In the liquid crystal cell shown in FIG. 1A, the electrode substrates 11 and 12 have a rectangular shape and face each other such that their long sides are orthogonal to each other. Spacers 8 ...
The electrode substrate 11 is formed in a stripe shape parallel to the long side.

The display area 42 of the present liquid crystal cell includes the electrode substrate 1
1 and 12 are formed in opposing regions, that is, in regions into which liquid crystal is injected. As shown in FIG. 1 (a) or FIG. 2 (a), spacers 8 are provided between the electrode substrates 11 and 12 so that at least a certain interval is maintained in the display area 42.

Further, in the present liquid crystal cell, an injection port 41 is provided along the longer edge of the electrode substrate 12 so that liquid crystal is injected from one shorter edge of the electrode substrate 11. ing. Inlet 41 is the same or the width d ₂ of the direction of the display area 42 that is perpendicular to the longitudinal direction of the spacer 8 ... it is formed to a width d ₁ which becomes longer.

In the above-described liquid crystal cell, liquid crystal is injected from the injection port 41 along the longitudinal direction of the spacers 8, and the injection direction coincides with the rubbing direction. As described above, the liquid crystal is injected along the longitudinal direction of the spacers 8, so that the injection direction in each pixel becomes uniform, whereby the liquid crystal can be uniformly aligned.

The region into which the liquid crystal is injected is the spacer 8
Are divided into long and narrow areas, and the liquid crystal can rapidly enter each area by capillary action and can be injected in a short time. Therefore, during injection under reduced pressure, the liquid crystal composition is not placed under reduced pressure for a long time,
The composition change of the liquid crystal composition is suppressed. Moreover, since the injection proceeds evenly between the above-described elongated regions, the liquid crystal is injected into all the regions where the liquid crystal should be injected.

For example, when a ferroelectric liquid crystal composition (SCE8) manufactured by Merck is used as the liquid crystal to be injected into the liquid crystal cell, as shown in FIGS. 1B and 1C, the liquid crystal 43 It was observed that the spacers 8 were injected along the longitudinal direction of the spacers 8 and did not hinder the injection.

Further, it was observed that the injection in the region between the adjacent spacers 8.8 progressed uniformly. This is because the width d ₁ of the injection port 41 is the same as or longer than the width d ₂ of the display area 42, so that there is almost no time difference between when the liquid crystal 43 reaches each spacer 8 from the injection port 41. Therefore, the implantation was performed efficiently in a short time, and no failure occurred in the implantation. Moreover, since the liquid crystal 43 uniformly reaches each spacer 8 from the injection port 41, the spacers 8 can be provided without keeping a distance from the injection port 41. Therefore, the impact resistance of the liquid crystal cell can be improved even near the injection port 41.

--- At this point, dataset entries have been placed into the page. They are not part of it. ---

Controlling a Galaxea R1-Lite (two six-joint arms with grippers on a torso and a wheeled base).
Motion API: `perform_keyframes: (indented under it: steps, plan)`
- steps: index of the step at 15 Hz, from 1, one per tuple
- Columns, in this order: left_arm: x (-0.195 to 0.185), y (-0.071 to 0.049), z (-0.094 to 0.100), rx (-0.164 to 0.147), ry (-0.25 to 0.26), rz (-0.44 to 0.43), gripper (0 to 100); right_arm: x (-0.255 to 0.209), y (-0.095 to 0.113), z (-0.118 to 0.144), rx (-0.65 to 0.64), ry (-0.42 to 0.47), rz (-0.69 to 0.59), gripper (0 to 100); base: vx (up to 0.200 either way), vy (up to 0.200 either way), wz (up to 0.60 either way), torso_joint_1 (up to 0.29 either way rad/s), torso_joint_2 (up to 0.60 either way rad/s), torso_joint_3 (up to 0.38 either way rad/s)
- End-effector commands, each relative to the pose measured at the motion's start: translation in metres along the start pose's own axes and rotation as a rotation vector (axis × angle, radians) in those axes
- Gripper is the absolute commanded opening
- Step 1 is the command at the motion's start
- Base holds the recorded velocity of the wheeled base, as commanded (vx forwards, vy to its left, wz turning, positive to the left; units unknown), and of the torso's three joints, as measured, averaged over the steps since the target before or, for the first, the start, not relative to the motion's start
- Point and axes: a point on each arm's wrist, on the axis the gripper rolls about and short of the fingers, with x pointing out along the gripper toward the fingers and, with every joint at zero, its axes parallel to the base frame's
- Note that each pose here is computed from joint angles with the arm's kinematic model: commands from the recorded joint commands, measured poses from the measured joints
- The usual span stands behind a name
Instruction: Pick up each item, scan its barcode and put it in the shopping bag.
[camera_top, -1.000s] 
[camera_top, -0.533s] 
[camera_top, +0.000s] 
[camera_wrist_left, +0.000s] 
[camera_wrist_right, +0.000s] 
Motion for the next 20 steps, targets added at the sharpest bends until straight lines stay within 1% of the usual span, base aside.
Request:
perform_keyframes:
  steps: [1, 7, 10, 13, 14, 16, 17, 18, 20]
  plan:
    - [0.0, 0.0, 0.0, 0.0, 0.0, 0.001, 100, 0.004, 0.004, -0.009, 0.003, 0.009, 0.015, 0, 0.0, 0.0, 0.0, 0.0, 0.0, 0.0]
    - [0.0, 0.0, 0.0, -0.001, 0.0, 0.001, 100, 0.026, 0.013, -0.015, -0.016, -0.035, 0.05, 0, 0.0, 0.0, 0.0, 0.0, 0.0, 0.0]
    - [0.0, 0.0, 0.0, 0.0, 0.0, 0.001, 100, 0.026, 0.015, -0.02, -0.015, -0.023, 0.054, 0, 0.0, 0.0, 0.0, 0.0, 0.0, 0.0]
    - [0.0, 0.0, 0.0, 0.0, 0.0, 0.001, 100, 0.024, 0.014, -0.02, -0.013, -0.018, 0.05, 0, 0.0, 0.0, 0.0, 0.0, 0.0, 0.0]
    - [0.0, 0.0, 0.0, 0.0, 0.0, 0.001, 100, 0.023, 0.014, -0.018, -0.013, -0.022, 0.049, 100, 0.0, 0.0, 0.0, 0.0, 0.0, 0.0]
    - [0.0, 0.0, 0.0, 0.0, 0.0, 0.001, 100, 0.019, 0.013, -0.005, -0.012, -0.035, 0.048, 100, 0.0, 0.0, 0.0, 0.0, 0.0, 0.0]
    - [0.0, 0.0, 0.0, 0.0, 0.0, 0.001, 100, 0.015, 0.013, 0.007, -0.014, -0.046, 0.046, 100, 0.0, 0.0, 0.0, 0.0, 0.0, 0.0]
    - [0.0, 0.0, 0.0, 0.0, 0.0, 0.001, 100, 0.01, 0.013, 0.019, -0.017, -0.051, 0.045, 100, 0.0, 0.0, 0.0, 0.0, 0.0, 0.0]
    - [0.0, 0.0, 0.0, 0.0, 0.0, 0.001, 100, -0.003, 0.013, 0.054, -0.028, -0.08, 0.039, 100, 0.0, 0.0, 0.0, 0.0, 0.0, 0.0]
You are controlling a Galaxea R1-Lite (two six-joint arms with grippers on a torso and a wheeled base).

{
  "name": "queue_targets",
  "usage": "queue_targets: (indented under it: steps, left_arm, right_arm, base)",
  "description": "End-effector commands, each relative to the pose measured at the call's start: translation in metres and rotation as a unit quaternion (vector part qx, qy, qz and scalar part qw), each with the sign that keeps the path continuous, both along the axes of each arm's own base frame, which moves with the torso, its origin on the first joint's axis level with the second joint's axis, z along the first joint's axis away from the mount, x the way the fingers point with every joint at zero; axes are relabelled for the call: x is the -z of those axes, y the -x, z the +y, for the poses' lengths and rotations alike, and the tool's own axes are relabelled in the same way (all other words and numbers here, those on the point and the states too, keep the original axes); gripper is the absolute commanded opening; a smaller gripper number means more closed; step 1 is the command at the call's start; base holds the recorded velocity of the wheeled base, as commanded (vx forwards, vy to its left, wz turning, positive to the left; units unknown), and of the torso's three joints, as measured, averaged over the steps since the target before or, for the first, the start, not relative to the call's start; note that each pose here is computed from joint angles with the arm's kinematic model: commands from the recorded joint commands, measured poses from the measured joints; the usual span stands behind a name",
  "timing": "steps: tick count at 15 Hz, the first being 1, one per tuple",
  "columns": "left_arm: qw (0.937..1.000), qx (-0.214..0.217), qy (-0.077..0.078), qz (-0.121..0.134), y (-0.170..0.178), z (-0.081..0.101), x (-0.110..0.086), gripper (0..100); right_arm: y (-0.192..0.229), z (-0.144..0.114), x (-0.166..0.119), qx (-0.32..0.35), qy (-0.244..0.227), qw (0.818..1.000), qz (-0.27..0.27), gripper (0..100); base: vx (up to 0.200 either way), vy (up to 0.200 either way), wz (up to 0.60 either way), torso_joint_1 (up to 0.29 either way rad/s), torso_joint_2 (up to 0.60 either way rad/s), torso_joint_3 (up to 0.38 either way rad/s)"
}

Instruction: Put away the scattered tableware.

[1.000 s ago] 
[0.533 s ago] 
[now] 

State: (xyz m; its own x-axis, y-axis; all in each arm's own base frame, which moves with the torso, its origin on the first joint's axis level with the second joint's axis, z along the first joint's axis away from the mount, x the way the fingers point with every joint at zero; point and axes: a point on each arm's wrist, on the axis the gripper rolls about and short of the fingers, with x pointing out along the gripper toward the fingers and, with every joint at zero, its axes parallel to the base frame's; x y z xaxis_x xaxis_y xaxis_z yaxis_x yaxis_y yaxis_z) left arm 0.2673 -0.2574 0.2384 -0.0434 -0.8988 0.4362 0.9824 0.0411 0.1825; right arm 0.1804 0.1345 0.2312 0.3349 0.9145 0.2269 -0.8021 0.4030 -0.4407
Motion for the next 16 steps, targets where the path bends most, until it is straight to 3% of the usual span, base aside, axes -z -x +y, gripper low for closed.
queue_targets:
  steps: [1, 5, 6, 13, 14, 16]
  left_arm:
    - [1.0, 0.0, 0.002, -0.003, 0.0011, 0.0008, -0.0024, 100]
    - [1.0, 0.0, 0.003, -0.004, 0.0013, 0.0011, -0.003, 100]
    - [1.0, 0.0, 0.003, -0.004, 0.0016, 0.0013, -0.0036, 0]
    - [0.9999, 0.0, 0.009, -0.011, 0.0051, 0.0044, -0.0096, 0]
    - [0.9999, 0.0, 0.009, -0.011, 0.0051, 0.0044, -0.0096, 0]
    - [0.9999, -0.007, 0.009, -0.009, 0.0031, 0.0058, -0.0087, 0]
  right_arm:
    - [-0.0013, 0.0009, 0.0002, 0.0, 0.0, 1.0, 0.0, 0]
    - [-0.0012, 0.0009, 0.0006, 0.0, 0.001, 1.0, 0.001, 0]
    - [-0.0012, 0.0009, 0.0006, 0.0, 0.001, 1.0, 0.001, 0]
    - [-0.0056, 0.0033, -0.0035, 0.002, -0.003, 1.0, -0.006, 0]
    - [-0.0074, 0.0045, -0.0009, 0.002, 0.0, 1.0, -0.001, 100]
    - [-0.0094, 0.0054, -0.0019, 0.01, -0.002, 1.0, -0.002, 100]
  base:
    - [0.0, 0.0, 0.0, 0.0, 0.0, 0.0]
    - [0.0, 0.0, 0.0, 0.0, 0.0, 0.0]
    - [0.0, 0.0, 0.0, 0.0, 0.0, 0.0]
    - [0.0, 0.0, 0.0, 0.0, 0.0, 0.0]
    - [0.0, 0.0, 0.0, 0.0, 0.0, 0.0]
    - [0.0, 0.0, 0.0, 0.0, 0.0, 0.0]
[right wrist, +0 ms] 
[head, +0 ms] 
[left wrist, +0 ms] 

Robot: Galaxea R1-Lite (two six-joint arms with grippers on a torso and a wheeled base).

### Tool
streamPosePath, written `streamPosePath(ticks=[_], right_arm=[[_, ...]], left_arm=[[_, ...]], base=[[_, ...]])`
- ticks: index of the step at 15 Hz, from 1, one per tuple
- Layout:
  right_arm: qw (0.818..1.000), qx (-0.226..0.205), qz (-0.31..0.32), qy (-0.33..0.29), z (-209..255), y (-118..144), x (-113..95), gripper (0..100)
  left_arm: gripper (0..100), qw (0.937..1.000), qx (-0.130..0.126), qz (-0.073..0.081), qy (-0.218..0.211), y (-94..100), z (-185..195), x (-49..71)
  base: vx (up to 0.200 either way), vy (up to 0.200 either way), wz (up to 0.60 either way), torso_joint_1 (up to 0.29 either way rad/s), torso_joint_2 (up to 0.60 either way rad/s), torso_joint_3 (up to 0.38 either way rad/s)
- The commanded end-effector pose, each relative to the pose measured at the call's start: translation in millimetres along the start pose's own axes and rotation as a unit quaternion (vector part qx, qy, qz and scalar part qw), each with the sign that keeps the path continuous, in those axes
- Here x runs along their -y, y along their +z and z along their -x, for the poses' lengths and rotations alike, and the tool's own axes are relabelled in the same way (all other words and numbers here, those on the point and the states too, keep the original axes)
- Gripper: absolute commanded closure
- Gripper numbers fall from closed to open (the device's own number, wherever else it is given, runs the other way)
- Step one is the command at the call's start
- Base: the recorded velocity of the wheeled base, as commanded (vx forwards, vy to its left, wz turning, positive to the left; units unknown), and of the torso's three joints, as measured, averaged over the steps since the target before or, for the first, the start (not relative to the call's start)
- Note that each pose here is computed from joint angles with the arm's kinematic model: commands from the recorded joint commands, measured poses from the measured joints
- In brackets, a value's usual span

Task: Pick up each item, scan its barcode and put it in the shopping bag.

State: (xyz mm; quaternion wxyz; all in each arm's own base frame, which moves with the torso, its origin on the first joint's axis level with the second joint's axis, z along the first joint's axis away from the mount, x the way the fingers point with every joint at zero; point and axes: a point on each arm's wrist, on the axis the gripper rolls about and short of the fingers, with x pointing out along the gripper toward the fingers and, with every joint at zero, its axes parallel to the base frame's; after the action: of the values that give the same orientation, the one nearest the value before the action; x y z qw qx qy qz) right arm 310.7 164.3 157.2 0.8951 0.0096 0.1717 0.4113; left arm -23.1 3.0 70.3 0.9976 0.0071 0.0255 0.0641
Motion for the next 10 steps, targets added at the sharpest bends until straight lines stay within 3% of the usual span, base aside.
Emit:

The above liquid crystal cell is 150 mm × 150 mm
When made in size and injected in the liquid crystal cell,
The injection took 2 hours. The cell gap did not change before and after the injection, and its uniformity was 1.5 ± 0.2 μm after the injection.
Met. Further, even when the liquid crystal cell was pressurized at ² kgf / cm ² , no generation of alignment defects was observed.

Further, the electrode substrates 11 and 12 are bonded to each other at a uniform interval by wall-shaped spacers 8. As a result, the gap (cell gap) can be made uniform with higher accuracy than before, and the electrode substrates 11 and 12 can be firmly bonded to each other. Therefore, the impact resistance can be improved, and the alignment is not impaired even if a ferroelectric liquid crystal which is weak against impact is used.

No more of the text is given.